In this series, we delve into the world of central bank digital currencies (CBDCs) and their potentially profound implications for financial inclusion. What are CBDCs? CBDCs are digital versions of countries’ official currencies issued by the central bank or the like. They could be the digital representation of physical cash. To date, over 110 central banks around the world are engaged in some form of CBDC-related work, and the Eastern Caribbean Central Bank, and the central banks in the Bahamas, Jamaica and Nigeria have already issued CBDCs.

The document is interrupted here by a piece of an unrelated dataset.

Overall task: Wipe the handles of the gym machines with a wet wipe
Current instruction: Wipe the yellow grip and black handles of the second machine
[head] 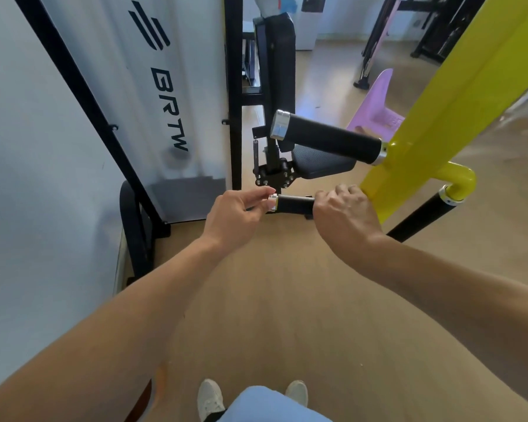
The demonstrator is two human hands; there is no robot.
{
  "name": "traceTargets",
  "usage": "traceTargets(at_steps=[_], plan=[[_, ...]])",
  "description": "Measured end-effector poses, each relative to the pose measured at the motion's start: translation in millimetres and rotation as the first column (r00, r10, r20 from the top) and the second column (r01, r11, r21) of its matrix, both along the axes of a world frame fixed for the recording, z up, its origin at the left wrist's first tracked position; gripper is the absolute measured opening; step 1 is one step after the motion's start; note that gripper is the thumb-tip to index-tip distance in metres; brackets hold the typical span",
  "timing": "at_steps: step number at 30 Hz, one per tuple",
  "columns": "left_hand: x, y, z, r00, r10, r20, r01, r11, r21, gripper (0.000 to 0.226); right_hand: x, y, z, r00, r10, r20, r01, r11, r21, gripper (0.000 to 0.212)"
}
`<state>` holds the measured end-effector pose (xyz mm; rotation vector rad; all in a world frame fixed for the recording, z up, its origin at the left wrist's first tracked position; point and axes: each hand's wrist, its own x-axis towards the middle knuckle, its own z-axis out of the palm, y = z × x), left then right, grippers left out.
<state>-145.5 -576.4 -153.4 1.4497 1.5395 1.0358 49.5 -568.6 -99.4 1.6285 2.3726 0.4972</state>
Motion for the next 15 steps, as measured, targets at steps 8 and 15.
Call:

With more and more governments exploring the potential of CBDCs, there is a greater need to engage with various aspects of this emerging topic, including design, especially given its potential to foster financial inclusion. UNDP has a long history of promoting technological and digital financial innovations that help advance financial inclusion and the SDGs more broadly. For example, its teams have worked with various countries on digital finance and infrastructure innovations enabling underserved business segments, such as MSMEs, to access more sophisticated financial services or on enabling micro-savers to become micro-investors in green infrastructure projects, or on harnessing the developments in Distributed Ledger Technologies to advance innovative financial instruments for private capital mobilization for nature. Given UNDP’s expertise and leadership in this space, UNDP’s involvement in this discussion will help better support member states as they navigate this changing landscape.

This inaugural blog serves as a foundational exploration of this emerging area of finance. It describes the challenges and opportunities of driving financial inclusion, and how CBDCs could serve as an important mechanism in ensuring that no one is excluded from financial services – or our increasingly digital economies and societies.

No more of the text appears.